TVRINews, Jakarta
Kementerian Ketenagakerjaan (Kemnaker) mengapresiasi putusan Mahkamah Konstitusi (MK) yang menegaskan manfaat dana pensiun tidak dapat menggantikan hak normatif pekerja berupa uang pesangon, uang penghargaan masa kerja (UPMK), dan uang penggantian hak saat terjadi pemutusan hubungan kerja (PHK).
Sekretaris Jenderal Kemnaker Cris Kuntadi mengatakan putusan MK tersebut menjadi langkah penting dalam memperkuat pelindungan hak-hak pekerja sekaligus memberikan kepastian hukum mengenai pengaturan manfaat dana pensiun.
"Kemnaker mengapresiasi putusan MK yang memberikan kepastian hukum sekaligus mempertegas pelindungan terhadap hak-hak normatif pekerja. Putusan ini menjadi langkah penting dalam memperkuat pelindungan hak pekerja sekaligus memberikan kepastian hukum bagi seluruh pihak," kata Cris dalam keterangan tertulis yang diterima oleh tvrinews.com, Rabu, 1 Juli 2026.
Putusan tersebut merupakan hasil pengujian materiil Pasal 161 ayat (2) serta Pasal 164 ayat (1) huruf d dan ayat (2) Undang-Undang Nomor 4 Tahun 2023 tentang Pengembangan dan Penguatan Sektor Keuangan (P2SK) dalam Perkara Nomor 139/PUU-XXIII/2025 dan Nomor 164/PUU-XXIII/2025.
Dalam pertimbangannya, MK menegaskan bahwa uang pesangon, UPMK, dan uang penggantian hak merupakan hak normatif pekerja yang wajib dibayarkan oleh pengusaha apabila terjadi PHK, termasuk karena pekerja memasuki masa pensiun.

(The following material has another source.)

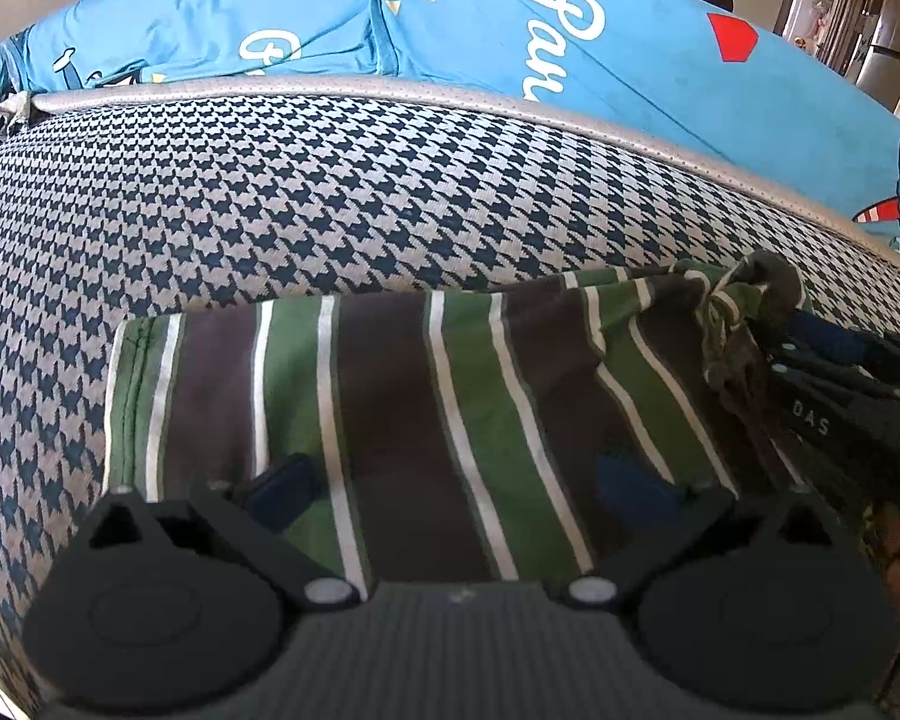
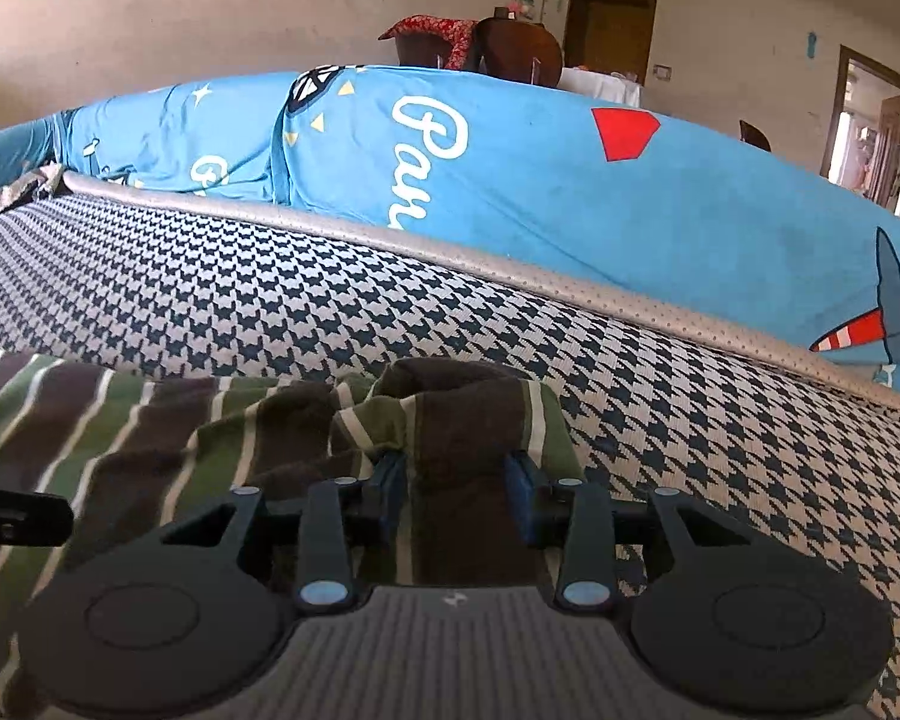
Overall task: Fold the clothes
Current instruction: 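Fold the held shirt corner over the bundle with the right gripper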
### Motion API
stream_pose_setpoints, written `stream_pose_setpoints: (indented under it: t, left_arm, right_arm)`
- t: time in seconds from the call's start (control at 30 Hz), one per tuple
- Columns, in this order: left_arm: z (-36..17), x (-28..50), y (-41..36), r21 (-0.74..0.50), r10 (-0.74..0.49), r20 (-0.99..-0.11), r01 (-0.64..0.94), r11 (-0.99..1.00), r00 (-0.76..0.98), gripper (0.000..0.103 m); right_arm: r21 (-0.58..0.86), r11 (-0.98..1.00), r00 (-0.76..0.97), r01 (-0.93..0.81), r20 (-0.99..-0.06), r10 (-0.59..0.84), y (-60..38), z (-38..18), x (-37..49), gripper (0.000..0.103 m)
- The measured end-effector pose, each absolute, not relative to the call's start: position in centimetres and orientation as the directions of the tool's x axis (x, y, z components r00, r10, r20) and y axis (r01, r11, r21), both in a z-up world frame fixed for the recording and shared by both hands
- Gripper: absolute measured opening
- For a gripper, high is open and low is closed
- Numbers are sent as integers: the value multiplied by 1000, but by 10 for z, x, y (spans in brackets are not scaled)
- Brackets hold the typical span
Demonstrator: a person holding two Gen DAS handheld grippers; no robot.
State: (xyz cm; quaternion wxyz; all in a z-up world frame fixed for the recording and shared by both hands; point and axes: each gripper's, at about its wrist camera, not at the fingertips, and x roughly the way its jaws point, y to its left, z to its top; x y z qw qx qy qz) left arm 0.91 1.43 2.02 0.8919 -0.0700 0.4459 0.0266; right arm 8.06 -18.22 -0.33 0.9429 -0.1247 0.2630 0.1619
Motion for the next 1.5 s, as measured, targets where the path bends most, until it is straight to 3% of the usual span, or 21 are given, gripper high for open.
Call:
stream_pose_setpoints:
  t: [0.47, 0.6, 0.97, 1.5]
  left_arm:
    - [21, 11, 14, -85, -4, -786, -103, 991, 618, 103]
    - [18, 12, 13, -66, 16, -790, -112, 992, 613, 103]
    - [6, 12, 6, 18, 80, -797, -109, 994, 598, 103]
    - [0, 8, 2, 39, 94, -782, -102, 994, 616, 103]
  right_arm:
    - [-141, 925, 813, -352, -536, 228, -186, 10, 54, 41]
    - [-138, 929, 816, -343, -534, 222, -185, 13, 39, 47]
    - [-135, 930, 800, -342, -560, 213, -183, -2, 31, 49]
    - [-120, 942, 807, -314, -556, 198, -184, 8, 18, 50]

Mahkamah juga menyatakan bahwa manfaat dana pensiun tidak dapat dijadikan pengganti kewajiban pembayaran hak-hak normatif tersebut. Program dana pensiun dinilai bersifat sukarela dan hanya memberikan manfaat tambahan bagi pekerja.
Selain itu, MK mengabulkan sebagian permohonan uji materi terhadap ketentuan dalam UU P2SK. Mahkamah menyatakan pembayaran manfaat dana pensiun yang kepesertaannya bersifat sukarela dan berasal dari uang pesangon, UPMK, serta uang penggantian hak dapat dilakukan secara sekaligus maupun berkala sesuai kehendak peserta, janda atau duda, maupun anak, dengan tetap mengacu pada ketentuan peraturan perundang-undangan mengenai dana pensiun.
Cris menilai putusan tersebut menjadi rujukan penting dalam memperkuat pelindungan pekerja sekaligus memberikan kepastian hukum bagi seluruh pihak yang terlibat dalam penyelenggaraan program dana pensiun.
"Pada prinsipnya, Kemnaker mengapresiasi putusan MK. Kami memandang putusan ini semakin memperkuat komitmen Kemnaker dalam melindungi hak pekerja sekaligus memberikan kepastian hukum dalam pelaksanaan ketentuan mengenai dana pensiun," ujar Cris.
Ia menambahkan Kemnaker akan terus mengawal pelaksanaan kebijakan ketenagakerjaan agar sejalan dengan amanat konstitusi dan putusan MK, sehingga pelindungan terhadap pekerja semakin kuat dan hubungan industrial di Indonesia semakin harmonis, produktif, serta berkeadilan.